Upon completion of the transaction, we plan to consolidate all cloud-related supplier assets under Ariba. The existing management team will continue to lead Ariba, which will operate as an independent business under the name “Ariba, an SAP company” and report into the Office of the Co-CEOs. The SAP Executive Board intends to nominate Ariba’s CEO, Bob Calderoni, to the SAP Global Managing Board after completion of the transaction and subject to the approval of the SAP Supervisory Board.

In addition, it is planned that the CEO of Ariba will become a member of SAP’s Cloud Governance Board led by Lars Dalgaard.

 

  15. Will Ariba become part of SAP’s Cloud Unit?

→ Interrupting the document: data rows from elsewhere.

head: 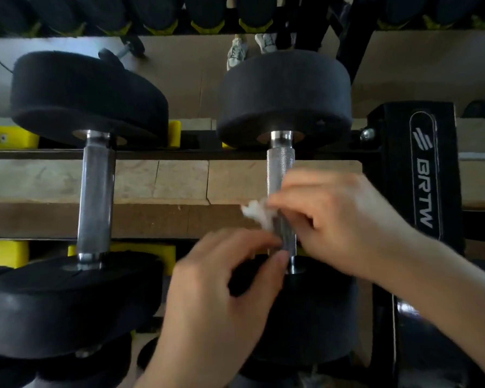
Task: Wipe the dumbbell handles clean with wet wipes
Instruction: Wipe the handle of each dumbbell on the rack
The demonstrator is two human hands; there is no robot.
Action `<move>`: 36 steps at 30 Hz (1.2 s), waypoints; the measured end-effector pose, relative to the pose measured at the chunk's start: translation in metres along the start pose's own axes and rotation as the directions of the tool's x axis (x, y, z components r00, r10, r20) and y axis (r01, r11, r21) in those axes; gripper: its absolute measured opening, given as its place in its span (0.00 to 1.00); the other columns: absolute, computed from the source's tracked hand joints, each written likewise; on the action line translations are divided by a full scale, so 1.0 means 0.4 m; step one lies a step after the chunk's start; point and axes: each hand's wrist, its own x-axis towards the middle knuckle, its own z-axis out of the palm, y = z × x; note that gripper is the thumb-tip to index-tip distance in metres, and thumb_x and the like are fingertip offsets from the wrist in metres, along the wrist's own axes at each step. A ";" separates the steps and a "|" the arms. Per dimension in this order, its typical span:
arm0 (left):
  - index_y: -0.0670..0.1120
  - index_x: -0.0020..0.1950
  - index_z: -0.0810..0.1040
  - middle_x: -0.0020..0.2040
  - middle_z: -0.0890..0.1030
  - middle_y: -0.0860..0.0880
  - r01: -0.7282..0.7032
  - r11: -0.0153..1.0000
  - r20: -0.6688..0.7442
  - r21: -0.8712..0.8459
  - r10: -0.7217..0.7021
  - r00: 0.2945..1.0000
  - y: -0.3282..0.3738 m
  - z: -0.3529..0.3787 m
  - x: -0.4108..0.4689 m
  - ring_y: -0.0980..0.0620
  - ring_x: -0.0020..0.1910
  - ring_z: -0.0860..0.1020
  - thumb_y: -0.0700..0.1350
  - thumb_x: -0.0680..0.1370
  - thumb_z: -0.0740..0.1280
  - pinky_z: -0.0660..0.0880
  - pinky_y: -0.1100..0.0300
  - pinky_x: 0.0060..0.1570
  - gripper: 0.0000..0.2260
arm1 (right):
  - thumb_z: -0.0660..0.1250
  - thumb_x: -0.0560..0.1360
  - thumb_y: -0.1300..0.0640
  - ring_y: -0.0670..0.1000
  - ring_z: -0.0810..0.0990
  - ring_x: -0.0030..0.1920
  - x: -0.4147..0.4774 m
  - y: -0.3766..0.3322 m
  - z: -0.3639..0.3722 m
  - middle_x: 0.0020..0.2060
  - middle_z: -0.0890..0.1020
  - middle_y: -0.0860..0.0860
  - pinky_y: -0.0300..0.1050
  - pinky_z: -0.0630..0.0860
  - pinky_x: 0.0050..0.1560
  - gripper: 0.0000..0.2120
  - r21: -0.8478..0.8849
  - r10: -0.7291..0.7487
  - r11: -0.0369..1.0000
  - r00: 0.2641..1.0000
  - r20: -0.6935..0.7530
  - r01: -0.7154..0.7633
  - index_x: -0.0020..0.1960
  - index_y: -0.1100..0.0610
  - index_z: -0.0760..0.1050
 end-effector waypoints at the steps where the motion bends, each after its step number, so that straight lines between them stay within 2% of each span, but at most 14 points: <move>1: 0.54 0.49 0.83 0.45 0.81 0.62 -0.043 0.999 -0.019 0.001 0.043 0.999 -0.005 0.010 -0.024 0.62 0.48 0.79 0.53 0.76 0.66 0.74 0.71 0.47 0.07 | 0.65 0.73 0.62 0.51 0.78 0.37 0.026 0.013 -0.002 0.40 0.79 0.50 0.51 0.78 0.34 0.07 -0.052 -0.012 0.999 0.998 -0.057 0.009 0.46 0.58 0.82; 4: 0.51 0.49 0.84 0.48 0.81 0.59 -0.105 0.994 -0.053 -0.041 0.102 0.993 -0.018 0.046 -0.072 0.57 0.51 0.77 0.58 0.78 0.64 0.75 0.60 0.50 0.13 | 0.66 0.73 0.65 0.52 0.80 0.40 0.052 0.025 0.002 0.42 0.81 0.52 0.52 0.78 0.36 0.08 -0.101 0.035 0.994 0.988 -0.152 -0.050 0.48 0.59 0.82; 8: 0.51 0.52 0.84 0.50 0.81 0.55 -0.127 0.990 -0.109 -0.057 0.121 0.987 -0.030 0.067 -0.087 0.54 0.52 0.76 0.60 0.77 0.66 0.74 0.54 0.52 0.15 | 0.63 0.76 0.56 0.47 0.78 0.35 -0.025 -0.032 0.002 0.40 0.80 0.49 0.44 0.77 0.34 0.10 -0.048 0.028 0.999 0.988 0.154 -0.021 0.53 0.55 0.82; 10: 0.51 0.51 0.85 0.49 0.81 0.54 -0.131 0.989 -0.135 -0.069 0.121 0.983 -0.032 0.071 -0.089 0.54 0.52 0.76 0.60 0.76 0.66 0.75 0.54 0.51 0.15 | 0.62 0.76 0.53 0.49 0.79 0.37 -0.008 -0.033 -0.020 0.40 0.81 0.50 0.45 0.78 0.37 0.12 -0.070 -0.010 0.997 0.959 0.282 0.031 0.53 0.54 0.82; 11: 0.51 0.51 0.85 0.49 0.81 0.55 -0.132 0.988 -0.141 -0.078 0.120 0.983 -0.031 0.072 -0.090 0.55 0.51 0.76 0.60 0.76 0.66 0.75 0.54 0.50 0.15 | 0.63 0.75 0.53 0.50 0.80 0.37 0.013 -0.022 -0.033 0.40 0.81 0.51 0.49 0.80 0.37 0.13 -0.118 -0.033 0.991 0.960 0.278 0.069 0.52 0.55 0.83; 13: 0.51 0.50 0.85 0.48 0.81 0.56 -0.132 0.988 -0.153 -0.085 0.118 0.981 -0.028 0.072 -0.091 0.55 0.51 0.76 0.60 0.76 0.66 0.75 0.54 0.49 0.15 | 0.66 0.75 0.56 0.53 0.82 0.38 0.057 0.015 -0.053 0.40 0.82 0.53 0.54 0.80 0.38 0.10 -0.206 -0.073 0.973 0.988 0.138 0.101 0.50 0.57 0.83; 16: 0.50 0.49 0.85 0.47 0.81 0.55 -0.129 0.988 -0.163 -0.081 0.115 0.980 -0.030 0.075 -0.092 0.55 0.50 0.77 0.58 0.76 0.67 0.75 0.53 0.49 0.14 | 0.68 0.74 0.56 0.53 0.82 0.41 0.045 0.026 -0.047 0.41 0.84 0.53 0.56 0.80 0.41 0.08 -0.122 0.019 0.992 1.000 0.006 -0.018 0.50 0.57 0.84; 20: 0.49 0.50 0.85 0.48 0.81 0.54 -0.141 0.988 -0.164 -0.065 0.129 0.978 -0.029 0.076 -0.094 0.54 0.50 0.77 0.57 0.77 0.66 0.75 0.52 0.48 0.14 | 0.70 0.74 0.59 0.48 0.80 0.39 -0.034 -0.028 -0.010 0.39 0.81 0.49 0.49 0.80 0.40 0.05 -0.044 -0.007 0.999 0.970 0.244 0.019 0.48 0.56 0.83; 21: 0.49 0.50 0.85 0.48 0.81 0.54 -0.140 0.988 -0.159 -0.062 0.128 0.979 -0.029 0.075 -0.094 0.54 0.50 0.77 0.57 0.77 0.66 0.75 0.52 0.48 0.14 | 0.71 0.73 0.61 0.47 0.79 0.39 -0.022 -0.024 -0.015 0.39 0.82 0.49 0.48 0.79 0.41 0.05 -0.045 -0.026 0.998 0.969 0.244 0.038 0.48 0.56 0.83; 26: 0.51 0.51 0.84 0.49 0.80 0.56 -0.114 0.992 -0.111 -0.054 0.107 0.988 -0.025 0.068 -0.094 0.55 0.52 0.76 0.58 0.77 0.64 0.74 0.53 0.48 0.14 | 0.69 0.75 0.59 0.40 0.78 0.39 0.047 0.030 -0.027 0.41 0.81 0.45 0.42 0.78 0.46 0.12 0.008 0.104 0.995 0.994 -0.039 -0.104 0.59 0.52 0.80; 28: 0.51 0.51 0.84 0.49 0.80 0.57 -0.113 0.992 -0.100 -0.046 0.108 0.989 -0.024 0.066 -0.093 0.55 0.52 0.76 0.59 0.78 0.64 0.75 0.53 0.48 0.14 | 0.66 0.75 0.62 0.46 0.78 0.44 0.026 0.030 -0.006 0.46 0.80 0.50 0.46 0.79 0.47 0.12 -0.051 0.068 0.996 0.987 -0.145 -0.076 0.56 0.57 0.81; 31: 0.51 0.51 0.84 0.49 0.80 0.56 -0.117 0.992 -0.091 -0.052 0.112 0.990 -0.026 0.065 -0.091 0.54 0.52 0.76 0.59 0.77 0.64 0.75 0.52 0.48 0.15 | 0.63 0.72 0.65 0.54 0.78 0.45 0.000 0.020 0.017 0.47 0.79 0.57 0.51 0.79 0.43 0.13 -0.208 -0.016 0.977 0.972 -0.236 -0.034 0.54 0.63 0.82; 33: 0.51 0.51 0.84 0.49 0.80 0.56 -0.125 0.990 -0.096 -0.058 0.119 0.988 -0.027 0.067 -0.090 0.53 0.52 0.77 0.59 0.77 0.64 0.75 0.51 0.48 0.15 | 0.62 0.72 0.66 0.55 0.79 0.45 -0.001 0.016 0.017 0.48 0.79 0.57 0.52 0.79 0.42 0.14 -0.235 -0.044 0.972 0.968 -0.245 -0.016 0.55 0.62 0.81; 36: 0.50 0.51 0.84 0.49 0.80 0.55 -0.136 0.989 -0.104 -0.059 0.130 0.986 -0.029 0.070 -0.088 0.53 0.51 0.77 0.58 0.77 0.65 0.75 0.50 0.47 0.14 | 0.61 0.74 0.62 0.55 0.76 0.49 -0.023 0.004 0.018 0.52 0.77 0.58 0.48 0.78 0.45 0.13 -0.234 -0.088 0.970 0.991 -0.097 0.064 0.54 0.61 0.81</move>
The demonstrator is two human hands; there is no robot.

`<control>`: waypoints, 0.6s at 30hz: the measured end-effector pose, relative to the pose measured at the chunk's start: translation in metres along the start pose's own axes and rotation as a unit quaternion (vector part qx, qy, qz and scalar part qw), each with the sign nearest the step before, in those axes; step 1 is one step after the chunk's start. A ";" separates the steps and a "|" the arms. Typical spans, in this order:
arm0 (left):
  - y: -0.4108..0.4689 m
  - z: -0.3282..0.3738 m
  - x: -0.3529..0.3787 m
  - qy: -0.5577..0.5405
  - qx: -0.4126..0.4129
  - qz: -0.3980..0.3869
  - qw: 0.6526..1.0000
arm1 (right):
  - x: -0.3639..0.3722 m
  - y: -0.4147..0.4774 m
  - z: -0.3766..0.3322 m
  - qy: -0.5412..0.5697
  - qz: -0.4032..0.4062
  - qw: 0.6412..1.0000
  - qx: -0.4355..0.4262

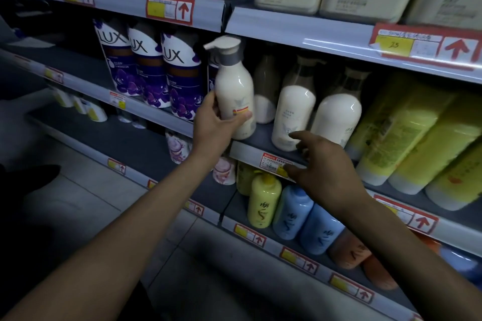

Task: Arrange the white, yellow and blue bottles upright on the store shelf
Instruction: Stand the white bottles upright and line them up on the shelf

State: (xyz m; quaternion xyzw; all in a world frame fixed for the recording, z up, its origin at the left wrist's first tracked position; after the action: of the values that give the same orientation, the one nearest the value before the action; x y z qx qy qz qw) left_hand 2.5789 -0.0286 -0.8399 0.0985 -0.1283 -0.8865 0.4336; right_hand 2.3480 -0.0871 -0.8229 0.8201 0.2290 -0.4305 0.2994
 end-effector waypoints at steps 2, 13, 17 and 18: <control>-0.008 0.009 -0.014 -0.008 -0.003 -0.014 1.000 | 0.000 0.001 -0.009 0.025 0.005 1.000 0.000; -0.061 0.022 -0.054 -0.053 -0.092 -0.123 0.987 | 0.029 0.006 -0.050 0.265 -0.096 0.959 0.039; -0.070 0.033 -0.058 -0.040 -0.087 -0.169 0.981 | 0.031 0.001 -0.055 0.276 -0.101 0.956 0.014; -0.072 0.035 -0.057 -0.035 -0.083 -0.176 0.980 | 0.032 0.000 -0.055 0.283 -0.098 0.954 0.015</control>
State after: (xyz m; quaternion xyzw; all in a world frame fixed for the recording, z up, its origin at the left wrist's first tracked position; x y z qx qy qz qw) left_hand 2.5497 0.0639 -0.8253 0.0519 -0.0505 -0.9593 0.2729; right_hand 2.3957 -0.0453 -0.8254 0.8865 0.3768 -0.2109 0.1664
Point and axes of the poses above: each hand's wrist, its own y-axis towards the middle knuckle, its own x-axis out of the palm, z = x × y, the point moved 3 cm from there along y, towards the middle knuckle, and after that the axes turned 1 degree about x, right-handed, at the moved point
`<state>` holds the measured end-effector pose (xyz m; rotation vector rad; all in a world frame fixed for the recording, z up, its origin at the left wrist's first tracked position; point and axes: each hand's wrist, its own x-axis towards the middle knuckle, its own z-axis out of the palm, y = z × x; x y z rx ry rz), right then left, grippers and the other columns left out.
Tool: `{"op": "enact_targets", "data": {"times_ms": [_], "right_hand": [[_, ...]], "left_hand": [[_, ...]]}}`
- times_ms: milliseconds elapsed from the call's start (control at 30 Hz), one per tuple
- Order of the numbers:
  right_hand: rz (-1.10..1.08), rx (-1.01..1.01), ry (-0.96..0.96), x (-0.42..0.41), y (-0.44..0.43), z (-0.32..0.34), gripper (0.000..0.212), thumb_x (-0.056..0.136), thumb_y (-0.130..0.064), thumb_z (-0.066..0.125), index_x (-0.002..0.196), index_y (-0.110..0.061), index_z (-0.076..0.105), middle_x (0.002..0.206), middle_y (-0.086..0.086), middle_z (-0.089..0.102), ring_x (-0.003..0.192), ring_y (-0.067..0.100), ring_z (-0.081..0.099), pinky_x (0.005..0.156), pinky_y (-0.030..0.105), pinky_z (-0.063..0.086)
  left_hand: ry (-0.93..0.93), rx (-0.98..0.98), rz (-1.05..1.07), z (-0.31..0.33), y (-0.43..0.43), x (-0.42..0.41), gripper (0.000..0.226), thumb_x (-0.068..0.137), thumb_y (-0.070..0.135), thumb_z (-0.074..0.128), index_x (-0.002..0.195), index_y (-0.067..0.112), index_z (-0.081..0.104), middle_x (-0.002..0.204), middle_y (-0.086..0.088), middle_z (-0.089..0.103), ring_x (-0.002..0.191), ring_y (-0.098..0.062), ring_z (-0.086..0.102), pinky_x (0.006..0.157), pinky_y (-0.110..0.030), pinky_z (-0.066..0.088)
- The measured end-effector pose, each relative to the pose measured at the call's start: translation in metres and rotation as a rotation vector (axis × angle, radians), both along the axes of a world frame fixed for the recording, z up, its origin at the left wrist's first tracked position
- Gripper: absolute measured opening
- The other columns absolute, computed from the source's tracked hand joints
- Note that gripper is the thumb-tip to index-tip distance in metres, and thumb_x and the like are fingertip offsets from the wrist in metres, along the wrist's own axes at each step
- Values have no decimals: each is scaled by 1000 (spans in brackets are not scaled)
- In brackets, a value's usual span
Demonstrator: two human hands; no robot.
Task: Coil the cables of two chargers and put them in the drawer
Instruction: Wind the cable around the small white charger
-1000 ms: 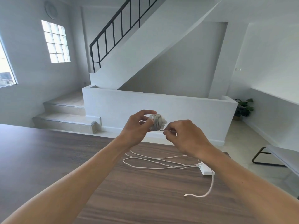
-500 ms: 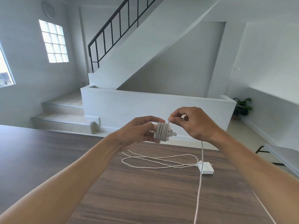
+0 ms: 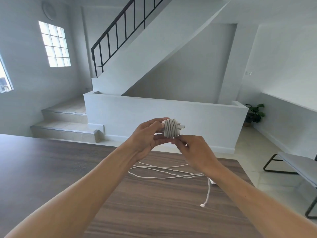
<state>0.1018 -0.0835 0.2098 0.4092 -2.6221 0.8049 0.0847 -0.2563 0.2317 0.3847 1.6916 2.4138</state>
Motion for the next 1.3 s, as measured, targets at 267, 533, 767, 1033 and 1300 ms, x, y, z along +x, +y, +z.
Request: {"op": "enact_targets", "data": {"times_ms": [267,533,767,1033,1300], "right_hand": [[-2,247,-20,17,-8,5,34,100,-36,41,87,-18,67,76,0,64,77,26,59,66,34,46],[25,358,7,30,-9,31,32,96,-35,43,84,-17,67,82,1,67,78,25,60,67,34,47],[9,354,52,21,4,54,26,95,-36,48,88,-24,69,88,-6,69,83,21,62,72,34,48],[107,120,-9,3,18,50,14,86,-40,67,82,-28,73,81,-13,70,80,7,61,76,36,52],[152,-87,-125,-9,33,37,14,89,-39,64,84,-33,76,82,-9,74,77,11,64,73,29,48]], "left_hand": [[10,-128,177,-6,3,-2,23,97,8,51,114,3,65,102,-20,71,86,-30,72,89,-41,57],[170,-467,307,-15,1,-3,26,78,28,58,101,28,71,86,-9,67,78,-22,72,92,-47,56],[234,-525,181,-21,5,3,22,86,18,60,95,35,70,85,-7,64,79,-20,68,92,-47,56],[213,-487,23,-20,-2,10,24,89,11,57,106,20,71,102,-29,60,105,-38,66,88,-41,58],[95,-246,-265,-13,-9,19,30,84,11,53,112,5,63,102,-16,71,91,-29,69,86,-41,58]]}}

Upon completion of the transaction, Ariba remains an independent business, reporting into the Office of the Co-CEOs. While the focus of Lars Dalgaard will be on cloud apps, Ariba will focus on the cloud-based business network. It depends on the development of Ariba business over time if it’s going to become an own category of SAP’s business or going to be part of SAP’s Cloud Unit.

Upon the completion of the transaction, it is planned that the CEO of Ariba will become a member of SAP’s Cloud Governance Board led by Lars Dalgaard.

 

  16. Will you eliminate positions as a result of this transaction?

This transaction is about growth and innovation as opposed to consolidation. We welcome Ariba employees to SAP. There are no major workforce changes planned as part of this transaction.

 

  17. What does this acquisition mean for SAP’s ecosystem? Will SAP partners be able to sell Ariba solutions?

With the acquisition, our ecosystem strategy remains the same. The move will bring new field opportunities for our partners to co-innovate on cloud solutions for our joint customers.

 

  18. Do you anticipate any regulatory issues related to this transaction?

The transaction will require anti-trust and other regulatory filings in the U.S. and various other jurisdictions, including with the Securities Exchange Commission in the U.S., but we do not expect any regulatory issues.

 

  19. Is there a risk of a potential counter-offer? If a competitor makes a counter offer, how high are you willing to go before losing the acquisition?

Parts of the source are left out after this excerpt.